= Gljúfrasteinn =

Gljúfrasteinn (2023)
 Photo Hreinn Guðlaugsson

Gljúfrasteinn (/is/) is a writer's home museum, which was the former home of Halldór Kiljan Laxness, a 1955 Nobel Prize for Literature winner. It is located in Mosfellsbær, east of Reykjavík, Iceland. The name of the house is derived from a large stone in the vicinity called Gljúfrasteinn, about which Halldór wrote the short story "Steinninn minn helgi" at the age of 19.

The house was built in 1945 by Halldór and his wife Auður Sveinsdóttir. The architect was Ágúst Pálsson and the interior designer was Birta Fróðadóttir. Gljúfrasteinn is built on the banks of the river Kaldakvísl and is situated close to Laxness's childhood home, Laxnes.
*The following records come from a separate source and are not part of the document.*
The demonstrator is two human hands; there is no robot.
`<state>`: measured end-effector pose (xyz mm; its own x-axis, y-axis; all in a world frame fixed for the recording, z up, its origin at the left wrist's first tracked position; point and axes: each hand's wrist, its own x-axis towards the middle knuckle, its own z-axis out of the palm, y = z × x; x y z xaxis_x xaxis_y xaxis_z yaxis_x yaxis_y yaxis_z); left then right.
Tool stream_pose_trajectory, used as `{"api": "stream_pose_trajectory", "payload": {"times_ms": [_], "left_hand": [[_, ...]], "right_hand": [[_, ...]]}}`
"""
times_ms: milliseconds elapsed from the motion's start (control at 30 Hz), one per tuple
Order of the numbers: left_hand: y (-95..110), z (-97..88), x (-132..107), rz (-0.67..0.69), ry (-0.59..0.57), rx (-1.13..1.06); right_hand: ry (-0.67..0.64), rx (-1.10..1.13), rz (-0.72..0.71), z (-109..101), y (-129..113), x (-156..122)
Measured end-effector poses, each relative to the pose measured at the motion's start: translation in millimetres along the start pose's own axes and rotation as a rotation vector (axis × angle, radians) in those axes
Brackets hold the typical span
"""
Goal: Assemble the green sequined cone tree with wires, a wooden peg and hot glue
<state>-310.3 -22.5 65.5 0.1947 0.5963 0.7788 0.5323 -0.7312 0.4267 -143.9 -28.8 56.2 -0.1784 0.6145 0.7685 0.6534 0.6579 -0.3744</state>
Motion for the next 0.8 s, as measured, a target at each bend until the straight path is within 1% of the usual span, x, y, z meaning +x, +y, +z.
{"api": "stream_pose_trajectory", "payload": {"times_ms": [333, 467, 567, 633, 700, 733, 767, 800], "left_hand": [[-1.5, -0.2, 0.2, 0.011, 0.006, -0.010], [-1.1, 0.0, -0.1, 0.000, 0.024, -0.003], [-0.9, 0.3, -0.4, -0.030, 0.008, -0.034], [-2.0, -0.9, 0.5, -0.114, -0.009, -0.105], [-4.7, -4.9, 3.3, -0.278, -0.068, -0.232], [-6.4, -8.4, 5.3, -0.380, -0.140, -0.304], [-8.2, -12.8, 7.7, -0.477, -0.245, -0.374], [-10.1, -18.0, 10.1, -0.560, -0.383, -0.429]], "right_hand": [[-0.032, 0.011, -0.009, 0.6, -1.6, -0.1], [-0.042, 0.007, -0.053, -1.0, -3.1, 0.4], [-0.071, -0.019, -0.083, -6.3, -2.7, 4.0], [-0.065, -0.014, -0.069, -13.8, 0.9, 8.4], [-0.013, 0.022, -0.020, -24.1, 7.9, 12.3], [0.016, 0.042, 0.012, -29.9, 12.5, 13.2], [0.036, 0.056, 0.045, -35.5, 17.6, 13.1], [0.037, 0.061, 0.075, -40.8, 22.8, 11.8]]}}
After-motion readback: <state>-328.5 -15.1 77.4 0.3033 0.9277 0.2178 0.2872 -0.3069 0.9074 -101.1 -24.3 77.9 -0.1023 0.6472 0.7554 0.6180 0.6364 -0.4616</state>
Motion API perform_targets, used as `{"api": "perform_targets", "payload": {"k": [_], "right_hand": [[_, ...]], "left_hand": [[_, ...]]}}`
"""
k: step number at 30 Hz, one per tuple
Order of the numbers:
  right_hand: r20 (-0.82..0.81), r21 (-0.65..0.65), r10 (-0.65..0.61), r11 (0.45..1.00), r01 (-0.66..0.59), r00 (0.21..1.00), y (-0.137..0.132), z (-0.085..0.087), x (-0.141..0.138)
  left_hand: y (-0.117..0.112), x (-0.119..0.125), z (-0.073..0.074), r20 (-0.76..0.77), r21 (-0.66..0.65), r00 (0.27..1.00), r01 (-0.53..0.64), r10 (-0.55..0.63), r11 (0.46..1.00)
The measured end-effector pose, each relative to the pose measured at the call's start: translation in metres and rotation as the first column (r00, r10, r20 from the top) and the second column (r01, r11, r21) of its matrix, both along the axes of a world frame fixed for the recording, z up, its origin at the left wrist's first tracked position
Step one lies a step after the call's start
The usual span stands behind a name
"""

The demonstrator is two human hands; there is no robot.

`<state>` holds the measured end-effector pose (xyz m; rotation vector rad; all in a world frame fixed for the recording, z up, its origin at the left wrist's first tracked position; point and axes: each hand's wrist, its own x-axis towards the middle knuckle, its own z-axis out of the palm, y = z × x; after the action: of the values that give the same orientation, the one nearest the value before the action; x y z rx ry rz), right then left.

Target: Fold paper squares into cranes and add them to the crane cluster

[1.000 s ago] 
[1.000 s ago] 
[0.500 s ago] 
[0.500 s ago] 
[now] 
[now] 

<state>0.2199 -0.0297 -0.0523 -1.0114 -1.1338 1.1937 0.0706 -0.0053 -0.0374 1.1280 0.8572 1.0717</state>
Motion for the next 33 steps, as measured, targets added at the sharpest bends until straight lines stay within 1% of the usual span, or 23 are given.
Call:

Halldór Laxness was a prominent figure in Icelandic society and his status only increased after he won the Nobel Prize in 1955. Laxness's home became a cultural hub in Iceland where important foreign guests were brought for official as well as unofficial visits. International musicians would frequently give concerts in his living room.

Paintings by some of the most celebrated 20th century Icelandic artists adorn the walls of Gljúfrasteinn. Visitors can view works by artists such as Svavar Guðnason, Nína Tryggvadóttir, Louisa Matthíasdóttir, Jóhannes Kjarval, Karl Kvaran, Ásmundur Sveinsson, as well as works by the Danish painter Asger Jorn and the Norwegian painter Jakob Weidemann.

In 2002, Laxness's widow, Auður, sold the house to the Icelandic state. In September 2004, it was opened for the public as a museum. Visitors can take a guided tour through the house, and the museum hosts concerts during the summer.